→ **Requirement**: Collect every line below that contains the word "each".

→ **Collected data**:
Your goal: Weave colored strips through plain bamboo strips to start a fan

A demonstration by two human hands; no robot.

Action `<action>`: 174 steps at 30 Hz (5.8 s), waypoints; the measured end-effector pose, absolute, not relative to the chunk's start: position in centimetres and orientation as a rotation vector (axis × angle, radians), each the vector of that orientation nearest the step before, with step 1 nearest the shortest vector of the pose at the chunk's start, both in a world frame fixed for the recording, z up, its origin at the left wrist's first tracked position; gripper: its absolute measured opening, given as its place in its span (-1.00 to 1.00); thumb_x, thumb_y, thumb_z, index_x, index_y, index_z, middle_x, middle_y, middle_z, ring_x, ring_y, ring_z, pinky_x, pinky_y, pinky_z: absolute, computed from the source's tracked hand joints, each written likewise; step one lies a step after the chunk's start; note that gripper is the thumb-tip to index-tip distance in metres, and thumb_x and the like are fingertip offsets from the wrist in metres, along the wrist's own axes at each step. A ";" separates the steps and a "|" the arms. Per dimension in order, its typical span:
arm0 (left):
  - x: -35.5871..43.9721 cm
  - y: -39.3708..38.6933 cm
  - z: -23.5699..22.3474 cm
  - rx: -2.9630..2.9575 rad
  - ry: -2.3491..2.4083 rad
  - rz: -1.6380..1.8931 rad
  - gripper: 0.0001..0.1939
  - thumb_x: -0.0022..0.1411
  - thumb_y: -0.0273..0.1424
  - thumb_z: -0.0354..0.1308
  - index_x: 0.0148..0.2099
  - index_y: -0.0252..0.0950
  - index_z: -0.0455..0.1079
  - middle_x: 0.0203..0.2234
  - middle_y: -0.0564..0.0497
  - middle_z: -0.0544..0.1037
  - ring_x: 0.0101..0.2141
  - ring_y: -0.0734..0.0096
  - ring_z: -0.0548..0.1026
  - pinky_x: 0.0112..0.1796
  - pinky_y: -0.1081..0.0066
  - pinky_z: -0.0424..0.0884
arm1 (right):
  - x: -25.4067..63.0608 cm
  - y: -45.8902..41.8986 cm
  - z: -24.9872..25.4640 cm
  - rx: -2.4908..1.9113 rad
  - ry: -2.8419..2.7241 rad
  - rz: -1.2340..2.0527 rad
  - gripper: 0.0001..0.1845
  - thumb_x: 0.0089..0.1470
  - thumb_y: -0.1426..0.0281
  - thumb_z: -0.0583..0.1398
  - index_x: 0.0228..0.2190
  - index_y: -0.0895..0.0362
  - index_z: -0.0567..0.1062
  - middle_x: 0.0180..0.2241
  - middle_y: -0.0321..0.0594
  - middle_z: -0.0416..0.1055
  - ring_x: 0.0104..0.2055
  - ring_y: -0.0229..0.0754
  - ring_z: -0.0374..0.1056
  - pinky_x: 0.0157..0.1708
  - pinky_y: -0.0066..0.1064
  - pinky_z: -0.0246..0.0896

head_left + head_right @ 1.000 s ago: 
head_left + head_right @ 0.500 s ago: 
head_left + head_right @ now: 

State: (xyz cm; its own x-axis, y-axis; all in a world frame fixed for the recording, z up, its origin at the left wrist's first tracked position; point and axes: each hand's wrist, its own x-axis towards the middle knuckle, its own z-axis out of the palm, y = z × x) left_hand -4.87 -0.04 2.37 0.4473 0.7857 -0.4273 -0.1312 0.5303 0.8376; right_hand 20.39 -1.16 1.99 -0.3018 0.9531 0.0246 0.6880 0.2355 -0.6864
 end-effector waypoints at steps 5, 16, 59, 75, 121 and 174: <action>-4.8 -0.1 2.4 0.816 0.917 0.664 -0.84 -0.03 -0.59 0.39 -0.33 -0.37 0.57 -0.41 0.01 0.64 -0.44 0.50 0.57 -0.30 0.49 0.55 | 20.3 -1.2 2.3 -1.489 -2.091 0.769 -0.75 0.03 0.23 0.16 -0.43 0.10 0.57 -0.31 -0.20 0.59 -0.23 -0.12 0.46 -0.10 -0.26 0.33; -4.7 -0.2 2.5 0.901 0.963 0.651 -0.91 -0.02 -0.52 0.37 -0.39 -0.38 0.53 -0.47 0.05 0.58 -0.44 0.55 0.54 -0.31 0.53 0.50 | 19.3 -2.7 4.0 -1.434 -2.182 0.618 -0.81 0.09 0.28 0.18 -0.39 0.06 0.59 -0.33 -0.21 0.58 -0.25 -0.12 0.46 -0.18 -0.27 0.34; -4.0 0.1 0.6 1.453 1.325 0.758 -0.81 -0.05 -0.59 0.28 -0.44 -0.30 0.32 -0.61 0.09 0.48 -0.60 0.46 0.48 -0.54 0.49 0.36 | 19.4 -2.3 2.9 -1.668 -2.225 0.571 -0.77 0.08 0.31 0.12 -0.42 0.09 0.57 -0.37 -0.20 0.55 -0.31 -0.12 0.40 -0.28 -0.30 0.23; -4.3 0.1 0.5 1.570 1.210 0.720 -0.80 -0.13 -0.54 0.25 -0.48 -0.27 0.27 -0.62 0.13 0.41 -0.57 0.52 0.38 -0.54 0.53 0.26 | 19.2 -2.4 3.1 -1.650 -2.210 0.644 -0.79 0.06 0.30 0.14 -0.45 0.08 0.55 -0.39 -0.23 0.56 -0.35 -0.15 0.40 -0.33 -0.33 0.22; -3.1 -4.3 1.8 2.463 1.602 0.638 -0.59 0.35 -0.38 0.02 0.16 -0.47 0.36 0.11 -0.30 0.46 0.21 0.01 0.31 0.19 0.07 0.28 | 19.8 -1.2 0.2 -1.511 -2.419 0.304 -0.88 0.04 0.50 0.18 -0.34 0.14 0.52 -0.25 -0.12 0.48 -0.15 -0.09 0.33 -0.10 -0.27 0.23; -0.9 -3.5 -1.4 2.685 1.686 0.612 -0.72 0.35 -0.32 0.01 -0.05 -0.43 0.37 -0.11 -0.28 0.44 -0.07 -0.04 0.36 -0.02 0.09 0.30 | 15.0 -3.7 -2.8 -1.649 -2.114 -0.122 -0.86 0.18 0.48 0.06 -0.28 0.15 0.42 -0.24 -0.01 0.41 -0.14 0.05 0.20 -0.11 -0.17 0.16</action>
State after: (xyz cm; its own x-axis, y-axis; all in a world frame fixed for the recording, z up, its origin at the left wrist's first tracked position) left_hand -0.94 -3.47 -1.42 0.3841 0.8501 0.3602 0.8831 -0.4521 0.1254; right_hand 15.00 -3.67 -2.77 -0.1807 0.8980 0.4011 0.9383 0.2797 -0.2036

→ **Response to the task**:
Action `<action>`: 174 steps at 30 Hz (5.8 s), waypoints; the measured end-effector pose, absolute, not relative to the chunk's start: position in centimetres and orientation as a rotation vector (axis × angle, radians), each the vector of that orientation nearest the step before, with step 1 nearest the shortest vector of the pose at the chunk's start, both in a world frame fixed for the recording, z up, its origin at the left wrist's first tracked position; gripper: its absolute measured opening, given as its place in its span (-1.00 to 1.00); thumb_x, thumb_y, thumb_z, index_x, index_y, index_z, middle_x, middle_y, middle_z, ring_x, ring_y, ring_z, pinky_x, pinky_y, pinky_z: absolute, computed from the source's tracked hand joints, each written likewise; step one lies a step after the chunk's start; note that gripper is the thumb-tip to index-tip distance in metres, and thumb_x and the like are fingertip offsets from the wrist in metres, along the wrist's own axes at each step. A ";" separates the steps and a "|" the arms. Per dimension in order, its typical span:
State: (xyz cm; its own x-axis, y-axis; all in a world frame fixed for the recording, z up, its origin at the left wrist's first tracked position; point and axes: each hand's wrist, its own x-axis towards the middle knuckle, its own z-axis out of the palm, y = z × x) left_hand -4.87 -0.04 2.37 0.4473 0.7857 -0.4273 -0.1312 0.5303 0.8376; right_hand 20.39 -1.16 1.99 -0.3018 0.9531 0.0246 0.6880 0.2355 -0.6864

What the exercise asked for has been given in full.